= War Book Panel =

American Council on Books in Wartime entity (1941–1945)

The War Book Panel was created in 1942 during World War II by the Council on Books in Wartime to recommend books to the public that would assist in the goals of the war effort.

==Background==

The Council on Books in Wartime decided to choose a limited selection of high quality books for the public that clarified why the United States was at war, what values were at stake, and the terms which peace might be extended.

Panel members included Irita Van Doren, editor of the New York Herald Tribune; Amy Loveman, associate editor of the Saturday Review of Literature; Lieutenant Colonel Joseph L. Greene, editor of the Infantry Journal; Admiral Harry E. Yarnell, retired; and J. Donald Adams, editor of the New York Times Book Review.

The panel met periodically and voted on titles. Selected books were republished and labeled "Imperative" of the front cover with an emblazoned large 'I'. Council members, which included publishers, were obligated to advertise these books even if they were published by a competitor. The project was quickly subsumed by internal controversy as publishers squabbled over the word "Imperative" - some publishers thought their books were more "imperative" than their competitors. Only six books were ever nominated by the war's end.

==Imperative books==
The following books were republished as "Imperative" by the War Book Panel. Dates are when the book was chosen as Imperative, not the original publication date.

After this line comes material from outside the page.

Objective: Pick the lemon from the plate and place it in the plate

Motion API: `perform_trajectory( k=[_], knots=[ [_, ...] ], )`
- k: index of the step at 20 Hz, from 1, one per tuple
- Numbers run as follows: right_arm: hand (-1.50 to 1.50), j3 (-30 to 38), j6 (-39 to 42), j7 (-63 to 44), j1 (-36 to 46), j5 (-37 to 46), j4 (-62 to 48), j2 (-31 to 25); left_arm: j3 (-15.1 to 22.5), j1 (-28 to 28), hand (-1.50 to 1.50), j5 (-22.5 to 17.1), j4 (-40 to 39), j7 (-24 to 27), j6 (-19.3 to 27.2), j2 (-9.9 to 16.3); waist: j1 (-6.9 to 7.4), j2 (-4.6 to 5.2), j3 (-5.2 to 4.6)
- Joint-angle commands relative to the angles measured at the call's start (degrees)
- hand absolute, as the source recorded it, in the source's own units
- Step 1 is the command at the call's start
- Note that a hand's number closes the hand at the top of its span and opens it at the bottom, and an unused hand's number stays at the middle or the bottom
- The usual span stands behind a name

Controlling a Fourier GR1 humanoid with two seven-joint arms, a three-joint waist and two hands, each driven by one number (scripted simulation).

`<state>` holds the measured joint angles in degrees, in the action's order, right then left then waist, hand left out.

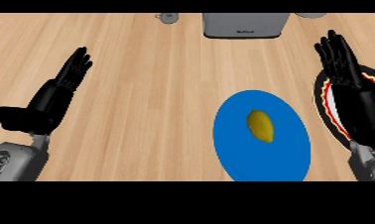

1. W. L. White, They Were Expendable. November 1942
2. John Hersey, Into the Valley. March 1943
3. Wendell Willkie, One World. May 1943
4. Walter Lippmann, U.S. Foreign Policy: Shield of the Republic. 1943
5. John Hersey, A Bell For Adano.
6. Edgar Snow, People on Our Side. September 1944

In the spring of 1945, the panel voted for Ralph Ingersoll's The Battle Is the Payoff, but the book was already selling well and the war was coming to an end so it was never officially republished as an Imperative book.